Exercise:
Records follow. Pull out every line that contains "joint".

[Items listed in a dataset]
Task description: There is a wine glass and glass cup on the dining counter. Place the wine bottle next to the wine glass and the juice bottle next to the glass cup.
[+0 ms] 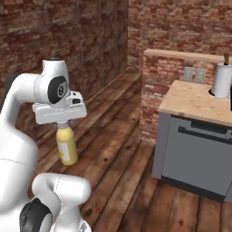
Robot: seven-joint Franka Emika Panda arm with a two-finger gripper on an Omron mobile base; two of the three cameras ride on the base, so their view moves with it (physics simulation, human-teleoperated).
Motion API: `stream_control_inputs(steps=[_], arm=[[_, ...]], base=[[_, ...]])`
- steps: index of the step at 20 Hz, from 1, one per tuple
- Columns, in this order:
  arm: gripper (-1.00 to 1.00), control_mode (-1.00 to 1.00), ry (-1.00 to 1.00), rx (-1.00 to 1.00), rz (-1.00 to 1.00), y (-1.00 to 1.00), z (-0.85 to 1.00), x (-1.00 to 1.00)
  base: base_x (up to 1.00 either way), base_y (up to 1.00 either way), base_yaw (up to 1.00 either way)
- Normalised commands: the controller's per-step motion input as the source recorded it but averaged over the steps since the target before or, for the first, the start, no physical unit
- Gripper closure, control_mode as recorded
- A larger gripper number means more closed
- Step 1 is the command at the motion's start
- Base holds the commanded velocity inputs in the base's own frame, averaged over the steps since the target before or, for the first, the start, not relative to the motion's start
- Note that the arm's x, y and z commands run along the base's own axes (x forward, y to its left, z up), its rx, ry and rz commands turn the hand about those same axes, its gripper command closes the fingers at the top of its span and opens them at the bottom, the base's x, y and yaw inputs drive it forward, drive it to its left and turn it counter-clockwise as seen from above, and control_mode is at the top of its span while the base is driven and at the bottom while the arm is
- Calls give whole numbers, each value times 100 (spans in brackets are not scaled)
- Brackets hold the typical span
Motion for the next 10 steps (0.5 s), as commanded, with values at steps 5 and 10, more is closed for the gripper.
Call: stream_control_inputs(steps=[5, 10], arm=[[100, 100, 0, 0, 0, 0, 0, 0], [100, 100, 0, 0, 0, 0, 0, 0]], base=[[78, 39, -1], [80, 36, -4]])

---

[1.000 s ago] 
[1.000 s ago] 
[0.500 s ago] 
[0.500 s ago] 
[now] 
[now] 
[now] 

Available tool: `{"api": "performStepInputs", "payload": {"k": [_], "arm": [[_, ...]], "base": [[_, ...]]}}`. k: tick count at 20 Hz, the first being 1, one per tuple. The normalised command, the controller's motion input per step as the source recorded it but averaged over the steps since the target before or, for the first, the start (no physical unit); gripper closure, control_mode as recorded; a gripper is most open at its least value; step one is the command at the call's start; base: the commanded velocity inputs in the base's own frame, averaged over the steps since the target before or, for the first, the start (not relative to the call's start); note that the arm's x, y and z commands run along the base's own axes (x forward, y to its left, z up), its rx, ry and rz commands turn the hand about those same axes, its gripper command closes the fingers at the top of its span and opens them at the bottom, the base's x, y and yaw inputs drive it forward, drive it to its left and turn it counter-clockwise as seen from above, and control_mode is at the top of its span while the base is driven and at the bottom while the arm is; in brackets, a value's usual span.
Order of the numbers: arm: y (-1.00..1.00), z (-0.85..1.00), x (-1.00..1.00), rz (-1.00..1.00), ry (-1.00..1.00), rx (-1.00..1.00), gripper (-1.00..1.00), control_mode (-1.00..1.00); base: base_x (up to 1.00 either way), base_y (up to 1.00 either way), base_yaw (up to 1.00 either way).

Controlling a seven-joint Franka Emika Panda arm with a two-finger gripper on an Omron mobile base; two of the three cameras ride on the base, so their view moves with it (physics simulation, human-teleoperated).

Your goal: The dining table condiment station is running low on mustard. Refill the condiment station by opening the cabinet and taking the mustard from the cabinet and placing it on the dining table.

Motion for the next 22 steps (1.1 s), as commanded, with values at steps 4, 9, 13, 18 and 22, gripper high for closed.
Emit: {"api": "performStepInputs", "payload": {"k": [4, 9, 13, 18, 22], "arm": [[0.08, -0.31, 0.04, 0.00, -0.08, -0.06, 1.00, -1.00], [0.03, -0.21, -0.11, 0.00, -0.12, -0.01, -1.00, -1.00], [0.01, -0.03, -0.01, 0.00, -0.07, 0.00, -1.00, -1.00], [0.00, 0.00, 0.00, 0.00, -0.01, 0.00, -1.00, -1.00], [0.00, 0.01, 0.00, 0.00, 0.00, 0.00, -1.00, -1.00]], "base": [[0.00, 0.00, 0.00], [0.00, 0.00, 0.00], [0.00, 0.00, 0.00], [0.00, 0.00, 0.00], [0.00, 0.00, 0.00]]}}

Answer space:
Robot: seven-joint Franka Emika Panda arm with a two-finger gripper on an Omron mobile base; two of the three cameras ride on the base, so their view moves with it (physics simulation, human-teleoperated).
Controlling a seven-joint Franka Emika Panda arm with a two-finger gripper on an Omron mobile base; two of the three cameras ride on the base, so their view moves with it (physics simulation, human-teleoperated).

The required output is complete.